Exercise objective: Pull each line with the string "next" from the entries.

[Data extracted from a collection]
▬▬▬▬▬▬

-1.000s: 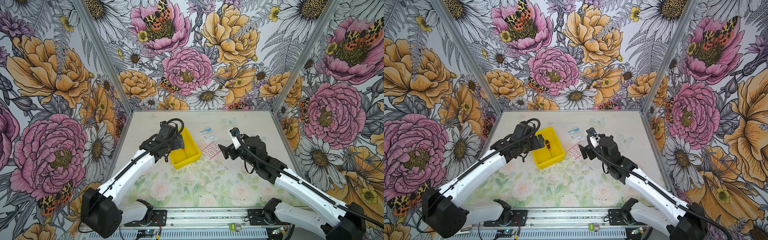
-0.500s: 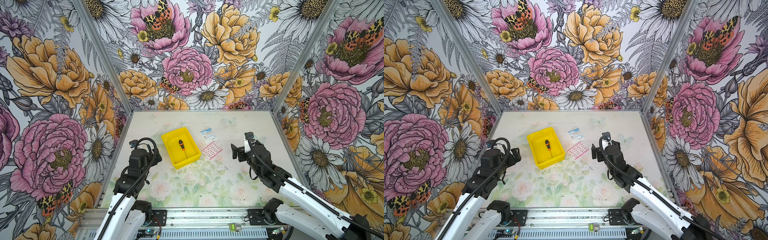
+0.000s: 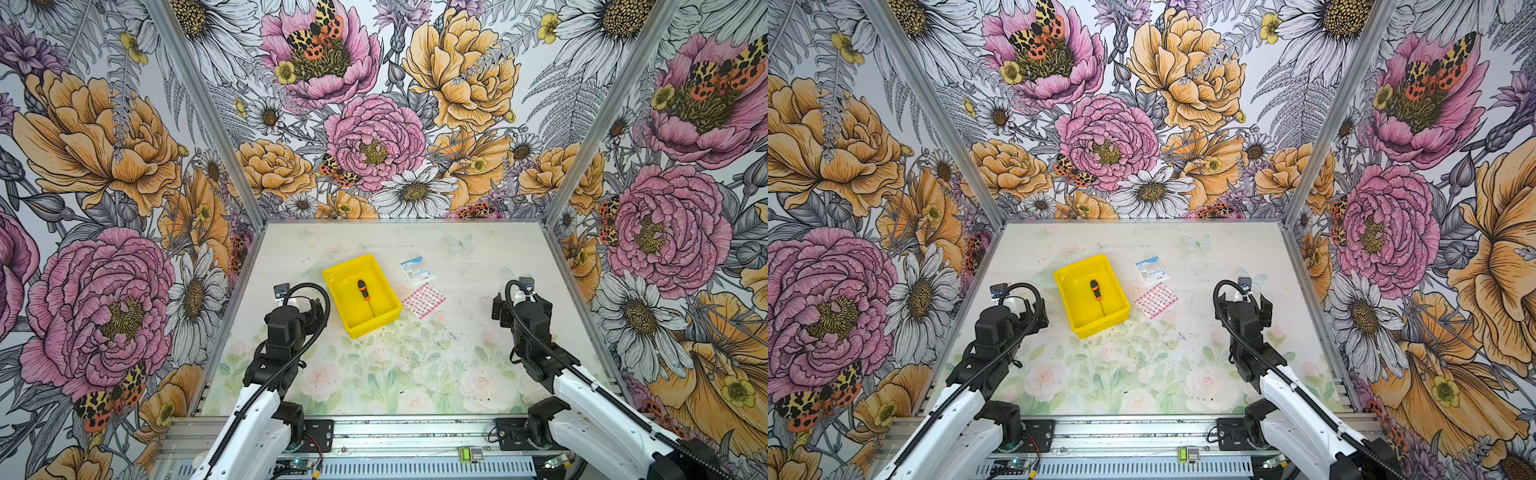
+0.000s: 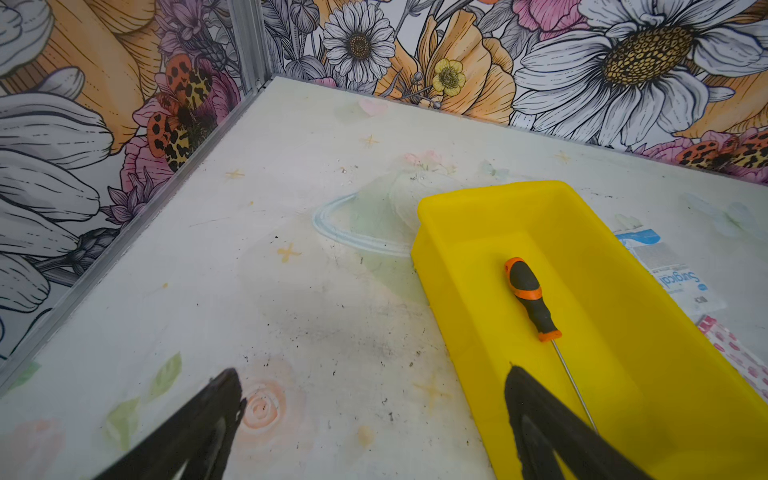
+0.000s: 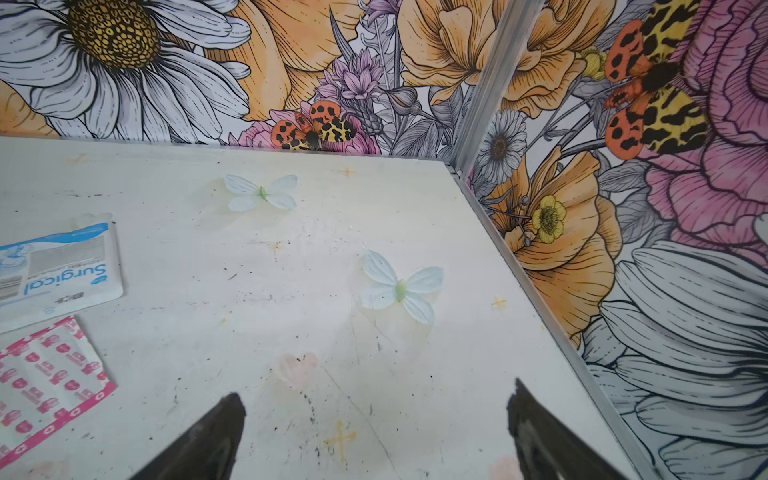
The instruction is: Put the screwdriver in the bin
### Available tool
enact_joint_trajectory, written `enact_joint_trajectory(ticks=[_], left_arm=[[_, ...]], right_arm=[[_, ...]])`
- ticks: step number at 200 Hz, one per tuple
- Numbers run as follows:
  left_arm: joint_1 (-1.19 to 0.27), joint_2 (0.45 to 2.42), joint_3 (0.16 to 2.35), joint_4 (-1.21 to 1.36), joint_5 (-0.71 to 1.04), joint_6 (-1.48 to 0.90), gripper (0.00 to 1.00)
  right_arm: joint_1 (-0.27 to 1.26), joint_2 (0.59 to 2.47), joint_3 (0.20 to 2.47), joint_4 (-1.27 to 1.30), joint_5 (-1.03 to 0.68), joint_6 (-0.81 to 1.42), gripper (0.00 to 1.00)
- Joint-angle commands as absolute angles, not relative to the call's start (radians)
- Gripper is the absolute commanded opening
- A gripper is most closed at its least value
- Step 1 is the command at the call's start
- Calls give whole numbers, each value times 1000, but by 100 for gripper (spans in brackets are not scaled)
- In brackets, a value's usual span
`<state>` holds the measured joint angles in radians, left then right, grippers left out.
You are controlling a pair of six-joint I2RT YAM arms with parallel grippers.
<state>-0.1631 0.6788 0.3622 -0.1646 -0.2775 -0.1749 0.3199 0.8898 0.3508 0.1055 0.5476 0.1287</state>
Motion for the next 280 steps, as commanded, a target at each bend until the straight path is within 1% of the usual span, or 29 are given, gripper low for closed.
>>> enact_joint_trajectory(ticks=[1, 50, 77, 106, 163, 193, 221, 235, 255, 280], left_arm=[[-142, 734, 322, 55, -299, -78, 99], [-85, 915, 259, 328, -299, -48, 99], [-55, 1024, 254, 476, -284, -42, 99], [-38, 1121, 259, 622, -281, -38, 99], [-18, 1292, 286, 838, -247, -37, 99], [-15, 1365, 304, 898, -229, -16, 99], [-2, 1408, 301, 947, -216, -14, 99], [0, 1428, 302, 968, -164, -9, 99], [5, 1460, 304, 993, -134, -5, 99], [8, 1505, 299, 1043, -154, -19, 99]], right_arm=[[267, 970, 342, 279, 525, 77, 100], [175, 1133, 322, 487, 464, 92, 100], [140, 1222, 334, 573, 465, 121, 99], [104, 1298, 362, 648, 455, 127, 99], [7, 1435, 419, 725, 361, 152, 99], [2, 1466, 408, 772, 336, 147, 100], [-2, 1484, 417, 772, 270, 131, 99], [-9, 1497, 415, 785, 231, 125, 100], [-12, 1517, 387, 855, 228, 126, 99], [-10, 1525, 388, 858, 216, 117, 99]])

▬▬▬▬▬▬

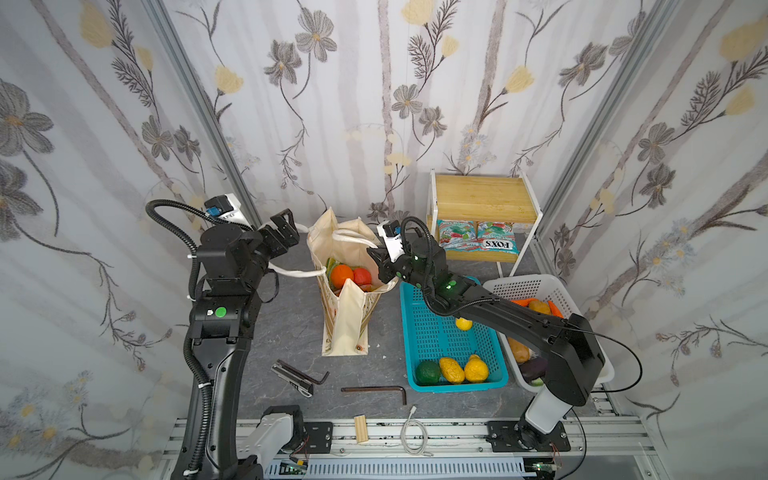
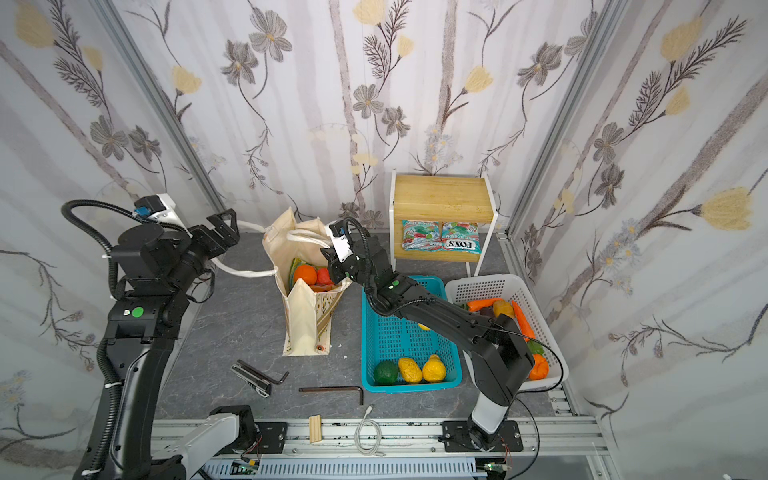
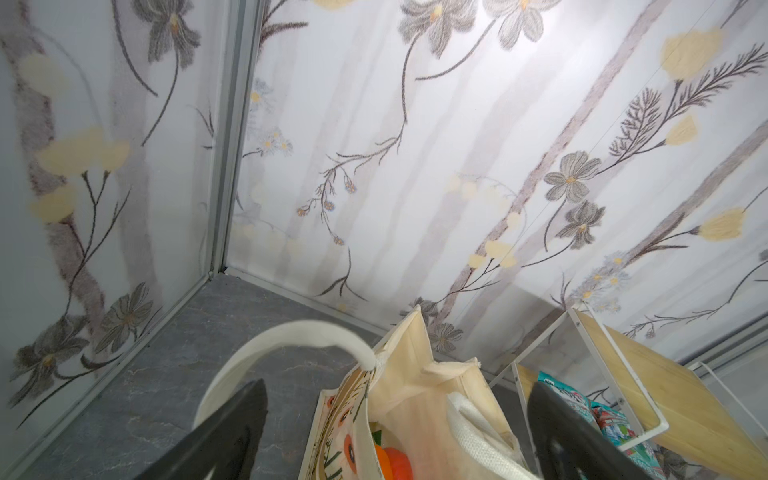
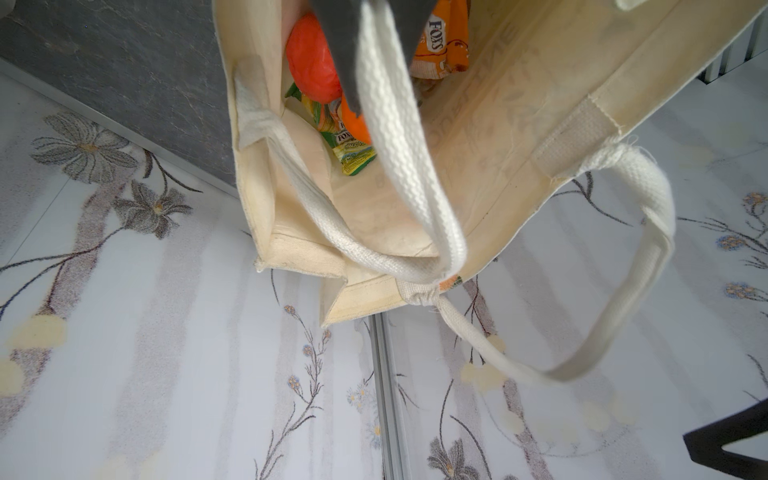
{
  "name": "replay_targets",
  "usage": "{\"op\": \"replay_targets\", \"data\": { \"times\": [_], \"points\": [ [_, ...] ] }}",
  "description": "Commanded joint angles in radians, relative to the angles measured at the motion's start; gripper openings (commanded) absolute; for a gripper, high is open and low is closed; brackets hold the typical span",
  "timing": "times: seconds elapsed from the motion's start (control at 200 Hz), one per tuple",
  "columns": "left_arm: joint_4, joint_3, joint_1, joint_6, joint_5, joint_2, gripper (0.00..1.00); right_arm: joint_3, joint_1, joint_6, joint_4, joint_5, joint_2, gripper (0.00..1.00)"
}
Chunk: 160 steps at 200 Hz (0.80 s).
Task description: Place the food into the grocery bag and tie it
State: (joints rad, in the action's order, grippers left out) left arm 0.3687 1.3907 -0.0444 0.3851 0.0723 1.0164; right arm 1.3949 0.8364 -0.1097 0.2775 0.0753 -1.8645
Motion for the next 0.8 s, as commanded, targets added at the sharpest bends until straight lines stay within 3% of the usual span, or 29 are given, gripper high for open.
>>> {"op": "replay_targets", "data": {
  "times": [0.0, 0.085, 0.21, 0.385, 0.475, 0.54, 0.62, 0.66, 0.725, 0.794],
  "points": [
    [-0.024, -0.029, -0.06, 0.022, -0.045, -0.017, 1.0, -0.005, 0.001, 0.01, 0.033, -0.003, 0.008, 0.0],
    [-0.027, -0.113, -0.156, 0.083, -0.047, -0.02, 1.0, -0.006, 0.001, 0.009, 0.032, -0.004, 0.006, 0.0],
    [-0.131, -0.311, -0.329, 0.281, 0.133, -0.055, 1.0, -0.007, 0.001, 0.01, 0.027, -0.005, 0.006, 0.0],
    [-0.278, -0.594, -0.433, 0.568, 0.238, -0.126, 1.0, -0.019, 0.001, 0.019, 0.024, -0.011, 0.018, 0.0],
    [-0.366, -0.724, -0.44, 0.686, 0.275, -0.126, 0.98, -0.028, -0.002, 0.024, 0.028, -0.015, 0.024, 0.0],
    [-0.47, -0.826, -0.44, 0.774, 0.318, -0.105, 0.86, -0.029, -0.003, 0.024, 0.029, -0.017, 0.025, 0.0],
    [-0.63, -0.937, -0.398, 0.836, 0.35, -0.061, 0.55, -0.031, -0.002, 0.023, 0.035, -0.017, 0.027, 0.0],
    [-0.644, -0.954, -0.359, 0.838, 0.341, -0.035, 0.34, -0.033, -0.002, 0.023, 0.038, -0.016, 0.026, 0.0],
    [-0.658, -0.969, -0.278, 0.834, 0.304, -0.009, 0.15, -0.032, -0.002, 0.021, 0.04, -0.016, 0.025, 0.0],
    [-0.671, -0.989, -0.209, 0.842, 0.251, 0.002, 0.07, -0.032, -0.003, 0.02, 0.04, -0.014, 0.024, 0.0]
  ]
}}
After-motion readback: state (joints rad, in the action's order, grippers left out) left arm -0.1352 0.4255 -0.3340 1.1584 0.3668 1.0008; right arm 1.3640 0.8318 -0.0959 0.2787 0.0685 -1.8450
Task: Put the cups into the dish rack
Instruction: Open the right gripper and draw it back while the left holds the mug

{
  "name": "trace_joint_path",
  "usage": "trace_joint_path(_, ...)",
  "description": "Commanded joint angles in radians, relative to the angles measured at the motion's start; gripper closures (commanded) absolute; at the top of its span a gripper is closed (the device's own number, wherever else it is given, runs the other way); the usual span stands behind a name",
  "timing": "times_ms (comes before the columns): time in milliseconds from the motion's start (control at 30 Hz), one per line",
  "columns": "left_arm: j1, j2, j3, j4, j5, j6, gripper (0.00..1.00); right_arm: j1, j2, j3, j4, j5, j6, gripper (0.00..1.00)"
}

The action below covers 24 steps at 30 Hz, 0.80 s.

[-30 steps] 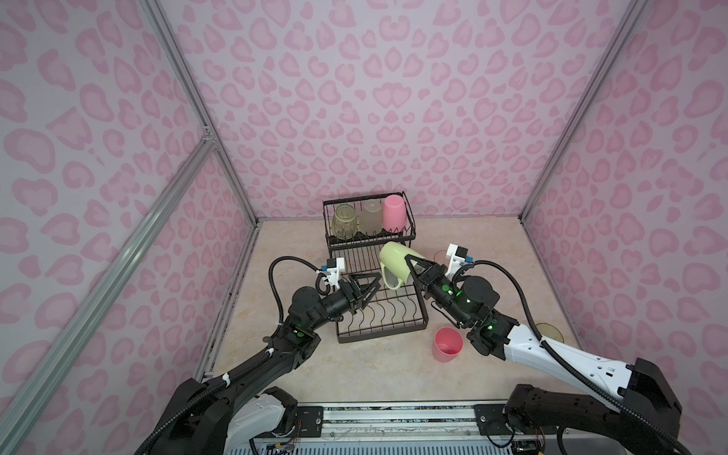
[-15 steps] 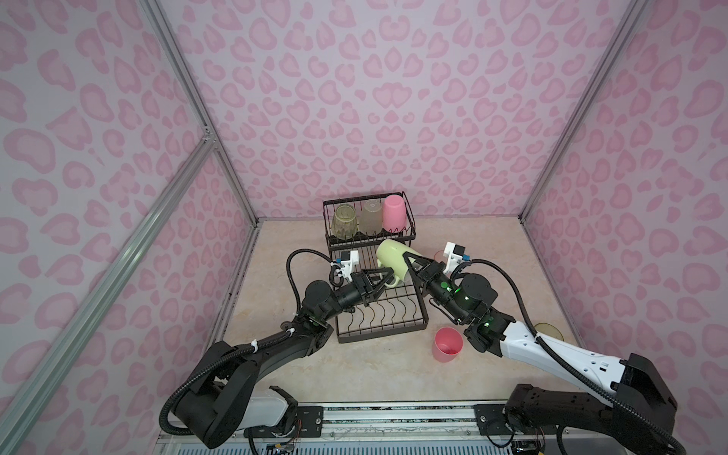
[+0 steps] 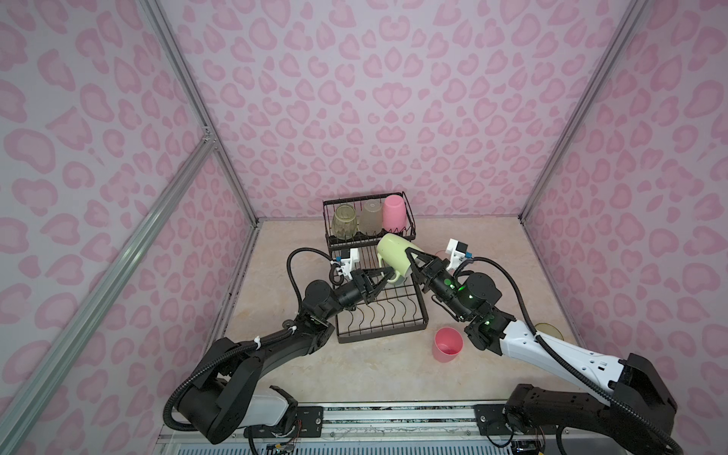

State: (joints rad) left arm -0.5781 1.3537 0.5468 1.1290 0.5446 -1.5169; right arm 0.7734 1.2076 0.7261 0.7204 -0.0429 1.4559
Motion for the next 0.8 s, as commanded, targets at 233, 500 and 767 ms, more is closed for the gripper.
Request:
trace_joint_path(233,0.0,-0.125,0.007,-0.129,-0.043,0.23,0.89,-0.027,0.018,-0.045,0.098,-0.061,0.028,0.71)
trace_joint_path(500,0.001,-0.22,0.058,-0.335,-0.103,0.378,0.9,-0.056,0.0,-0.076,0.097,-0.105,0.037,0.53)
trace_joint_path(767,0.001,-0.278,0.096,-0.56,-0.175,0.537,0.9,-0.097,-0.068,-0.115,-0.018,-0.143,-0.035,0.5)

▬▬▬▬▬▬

Your solution:
Motion for the next 280 steps, as commanded, a target at each bend until the straight path is within 1% of the usual span, or 29 are given, gripper low for closed.
Motion for the next 0.8 s, as commanded, targets added at the sharpest bends until straight lines stay within 3% of the usual span, or 29 are given, gripper high for open.
Motion for the next 0.8 s, as commanded, targets at 233, 500 and 767 ms, more is closed for the gripper.

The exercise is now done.